12. Right to Lodge a Complaint

You have the right to lodge a complaint with a supervisory authority, in particular in the EU Member State of your habitual residence, place of work, or place of the alleged infringement, if you consider that the processing of personal data relating to you infringes the GDPR.

The supervisory authority responsible for Germany is:

The Federal Commissioner for Data Protection and Freedom of Information (BfDI)

Graurheindorfer Str. 153, 53117 Bonn, Germany

www.bfdi.bund.de

13. Data Retention

We retain personal data only as long as necessary for the purposes described in this policy, unless a longer retention period is required or permitted by law.

In particular, data subject to statutory retention obligations under German commercial and tax law (§§ 147 AO, 257 HGB) — such as invoices and payment records — may be retained for up to 10 years.
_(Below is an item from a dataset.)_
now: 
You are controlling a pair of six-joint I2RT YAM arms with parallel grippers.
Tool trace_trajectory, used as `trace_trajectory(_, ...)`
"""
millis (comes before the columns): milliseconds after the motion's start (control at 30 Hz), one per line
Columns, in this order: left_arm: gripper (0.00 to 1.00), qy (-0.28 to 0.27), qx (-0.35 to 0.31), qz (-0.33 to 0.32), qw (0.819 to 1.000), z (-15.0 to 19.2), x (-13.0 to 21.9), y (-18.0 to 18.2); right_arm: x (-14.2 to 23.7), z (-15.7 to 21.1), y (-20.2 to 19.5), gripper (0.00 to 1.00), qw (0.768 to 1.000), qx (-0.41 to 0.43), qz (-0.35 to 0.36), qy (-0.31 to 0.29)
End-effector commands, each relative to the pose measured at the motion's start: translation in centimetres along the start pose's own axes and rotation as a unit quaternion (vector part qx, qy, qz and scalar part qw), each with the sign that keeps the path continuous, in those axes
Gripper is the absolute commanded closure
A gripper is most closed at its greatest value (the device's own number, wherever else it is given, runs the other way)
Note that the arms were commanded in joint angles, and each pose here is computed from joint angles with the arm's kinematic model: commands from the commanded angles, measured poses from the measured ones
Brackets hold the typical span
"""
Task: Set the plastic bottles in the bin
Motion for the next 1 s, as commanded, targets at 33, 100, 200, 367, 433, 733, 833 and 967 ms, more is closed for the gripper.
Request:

After expiry of the applicable retention period, data is routinely deleted.

Account and course progress data is retained for the duration of your active account and for up to 12 months after account termination, to allow for potential re-activation or dispute resolution.

14. Changes to This Policy

We may update this Privacy Policy from time to time to reflect changes in our data processing practices, legal requirements, or service offerings. The current version is always accessible at project-mastery.me/privacy.

For significant changes affecting your rights, we will notify you via email (if you have an account) or by prominently displaying a notice on the website. The date at the top of this page indicates when the policy was last updated.